Ms Rice, a member of the Catholic Society of the Holy Child Jesus, was released along with fellow activists 66-year-old Michael Walli, and 59-year-old Greg Boertje-Obed.

The trio had been convicted of sabotage in 2013 after cutting through fences at the Y-12 National Security Complex in Oak Ridge, Tennessee, where they hung banners, smeared human blood and spray-painted the bunker that stores much of the US’s bomb-grade uranium.

In the aftermath of the breach, federal officials implemented sweeping security changes, the Associated Press reported, including a new defence security chief to oversee all of the National Nuclear Security Administration’s sites.

The trio were released after a federal appeals court overturned their conviction and ordered them to be re-sentenced on the charge of damaging government property, which they still face.

During the two years Ms Rice spent in the federal Metropolitan Detention Centre in Brooklyn, and at a facility in Georgia, she said she bonded with the other women.

The activists have spray-painted and smeared human blood at the bunkers used to store uranium for nuclear weapons (US Department of Justice)

She said she considered those locked up for things such as drug convictions to be broader victims of the system she and her fellow activists were fighting.

“Only a minority have been educated. Most people don’t know what is going on in this country,” she added. “Since 1943 [and the US’s nuclear weapons proliferation] people were not allowed to tell their coworkers what they were doing. It’s been one of the biggest secrets in our history.”

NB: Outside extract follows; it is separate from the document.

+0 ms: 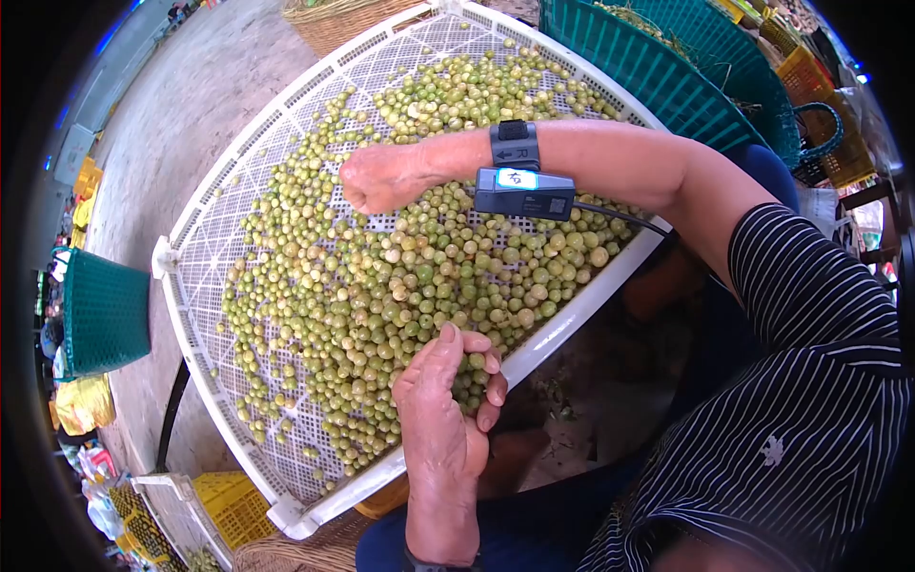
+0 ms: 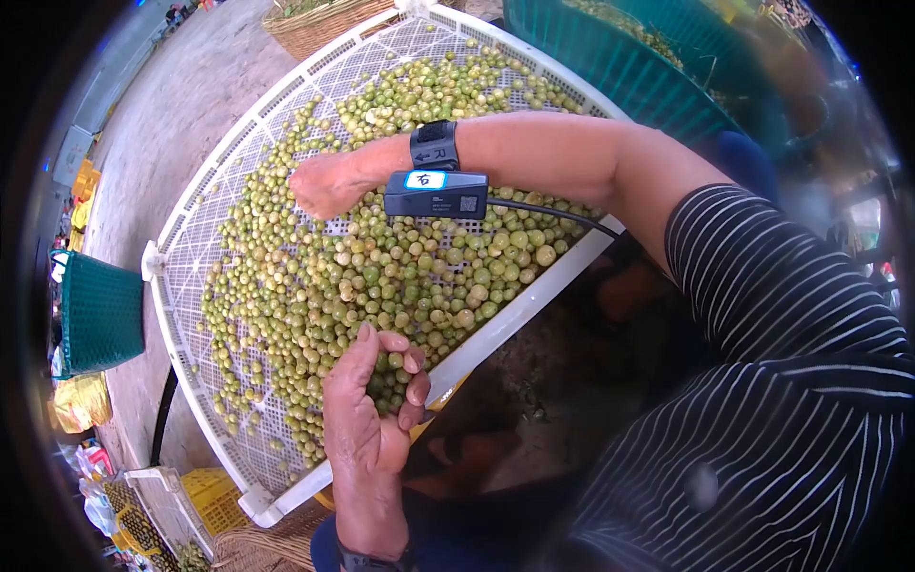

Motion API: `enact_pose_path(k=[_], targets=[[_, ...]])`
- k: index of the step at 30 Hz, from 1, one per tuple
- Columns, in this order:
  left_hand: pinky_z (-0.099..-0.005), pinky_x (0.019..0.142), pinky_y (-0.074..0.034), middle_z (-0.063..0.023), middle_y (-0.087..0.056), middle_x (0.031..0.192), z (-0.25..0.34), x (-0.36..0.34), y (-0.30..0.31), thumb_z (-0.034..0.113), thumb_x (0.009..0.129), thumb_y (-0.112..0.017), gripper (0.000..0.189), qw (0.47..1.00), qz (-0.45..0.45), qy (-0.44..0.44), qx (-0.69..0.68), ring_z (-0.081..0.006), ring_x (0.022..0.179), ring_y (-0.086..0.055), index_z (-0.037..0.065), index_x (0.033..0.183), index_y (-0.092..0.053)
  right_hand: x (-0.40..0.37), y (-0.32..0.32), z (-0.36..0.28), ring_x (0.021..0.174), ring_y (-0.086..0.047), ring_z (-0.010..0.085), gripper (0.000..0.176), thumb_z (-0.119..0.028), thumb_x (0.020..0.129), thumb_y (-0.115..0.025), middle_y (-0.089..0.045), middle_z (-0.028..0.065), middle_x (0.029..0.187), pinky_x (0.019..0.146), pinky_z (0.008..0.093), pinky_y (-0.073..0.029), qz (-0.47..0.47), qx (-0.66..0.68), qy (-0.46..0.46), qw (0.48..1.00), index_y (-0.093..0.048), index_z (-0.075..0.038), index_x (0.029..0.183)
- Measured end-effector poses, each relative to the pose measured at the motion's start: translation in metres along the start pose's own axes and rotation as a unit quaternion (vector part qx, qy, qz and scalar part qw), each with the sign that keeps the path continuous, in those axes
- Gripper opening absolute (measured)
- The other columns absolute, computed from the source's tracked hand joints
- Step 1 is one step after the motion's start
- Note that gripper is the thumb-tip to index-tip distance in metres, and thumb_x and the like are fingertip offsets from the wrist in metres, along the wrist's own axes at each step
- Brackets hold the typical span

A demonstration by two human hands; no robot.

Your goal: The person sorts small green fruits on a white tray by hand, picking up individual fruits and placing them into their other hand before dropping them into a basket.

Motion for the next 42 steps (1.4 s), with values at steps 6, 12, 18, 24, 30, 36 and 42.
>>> enact_pose_path(k=[6,12,18,24,30,36,42], targets=[[-0.0201,0.035,-0.026,-0.0091,-0.053,0.066,-0.001,0.001,0.002,0.029,0.090,-0.052,0.031,1.000,0.015,-0.004,0.014,-0.0165,0.047,-0.049,0.000,0.080,-0.057,-0.005,0.003,-0.025,0.041,-0.032,0.0128,0.023,0.005,0.064,-0.046,-0.036,0.0022,0.044,0.042,0.0331,-0.031,-0.013,0.046,0.000,0.999,-0.041,-0.007,0.045],[-0.0210,0.033,-0.026,-0.0082,-0.052,0.068,0.002,0.002,0.003,0.031,0.092,-0.048,0.028,1.000,0.005,0.003,0.018,-0.0167,0.048,-0.048,0.005,0.080,-0.053,-0.008,0.004,-0.029,0.043,-0.041,0.0171,0.020,0.005,0.064,-0.048,-0.042,0.0074,0.046,0.043,0.0373,-0.036,-0.029,-0.002,-0.054,0.998,-0.046,-0.003,0.046],[-0.0207,0.033,-0.027,-0.0077,-0.051,0.069,-0.001,0.010,0.009,0.032,0.093,-0.046,0.029,1.000,0.017,0.004,0.026,-0.0165,0.048,-0.047,0.006,0.080,-0.052,-0.002,-0.021,-0.026,0.046,-0.048,0.0200,0.015,0.005,0.063,-0.049,-0.051,0.0118,0.053,0.047,0.0402,-0.041,-0.043,-0.022,-0.022,0.999,-0.050,-0.002,0.050],[-0.0212,0.035,-0.029,-0.0079,-0.053,0.067,0.005,0.013,0.017,0.030,0.091,-0.049,0.030,0.998,0.040,-0.027,-0.027,-0.0160,0.048,-0.048,0.002,0.081,-0.055,-0.015,-0.003,-0.005,0.051,-0.057,0.0148,0.009,0.007,0.068,-0.050,-0.058,0.0107,0.060,0.043,0.0298,-0.044,-0.122,0.207,-0.057,0.969,-0.057,0.002,0.068],[-0.0217,0.036,-0.030,-0.0092,-0.052,0.070,0.008,0.017,0.022,0.031,0.092,-0.047,0.029,0.998,0.042,-0.035,-0.044,-0.0168,0.051,-0.048,0.003,0.085,-0.053,-0.042,0.027,-0.024,0.056,-0.062,0.0135,0.015,0.006,0.070,-0.053,-0.060,0.0105,0.069,0.045,0.0233,-0.050,-0.074,0.455,-0.072,0.884,-0.060,0.007,0.084],[-0.0221,0.036,-0.030,-0.0089,-0.053,0.069,0.004,0.021,0.024,0.030,0.092,-0.047,0.029,0.997,0.057,-0.034,-0.030,-0.0171,0.050,-0.048,0.003,0.084,-0.053,-0.045,0.014,-0.009,0.057,-0.060,0.0136,0.016,0.006,0.071,-0.052,-0.061,0.0128,0.072,0.042,0.0247,-0.047,-0.056,0.368,-0.076,0.925,-0.061,0.008,0.084],[-0.0226,0.035,-0.029,-0.0074,-0.053,0.068,-0.005,0.024,0.023,0.031,0.092,-0.047,0.030,0.997,0.076,-0.011,-0.012,-0.0174,0.047,-0.047,0.004,0.082,-0.054,-0.049,0.006,-0.028,0.053,-0.057,0.0113,0.011,0.004,0.068,-0.053,-0.060,0.0062,0.064,0.040,0.0244,-0.042,-0.073,0.296,-0.086,0.948,-0.063,0.000,0.070]])
Point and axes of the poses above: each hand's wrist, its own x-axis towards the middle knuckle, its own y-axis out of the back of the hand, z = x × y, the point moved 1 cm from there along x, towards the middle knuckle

Ms Rice was originally sentenced to nearly three years and Mr Walli and Mr Boertje-Obed were each sentenced to just over five years. In overturning the sabotage conviction, the Appeals Court ruled that their actions did not injure national security.

Ms Rice, who comes from New York, has dedicated much of her life to trying to highlight the US’s proliferation of weapons. And she and her colleagues – part of the Ploughshares peace movement - have been arrested on numerous occasions and spent time in jail.

Having been released from jail she voiced no regrets for her actions and said she was pleased the courts had found some “common sense” to overturn the conviction. She also said she fully intended to continue with her protests.

Her priority, she said, was to continue her opposition to the US’s nuclear weapons programme. She referred, disappointedly, to the recent failed attempt to secure an agreement to stop proliferation the Middle East after the US and UK blocked the move.

“Together with the team we have to respond to the crisis of the US government in continuing to design, refurbish and produce nuclear weapons,” she said.

The nun said her faith was inextricably interwoven with her protests. “They are absolutely identical,” she said. “Our faith is in the God of life. These [weapons] represent the very destruction of life.”

The veteran activist said she and her colleagues had been prepared to lose their lives if that was what was needed to draw attention to the US’s nuclear arsenal.

And she said she would be continuing her protests, even if it resulted in her being sent to jail once again.

“I felt it was an absolute grace to be there, among those people who are brave, suffering victims of the state,” she said. “I was really sad when I had to leave.”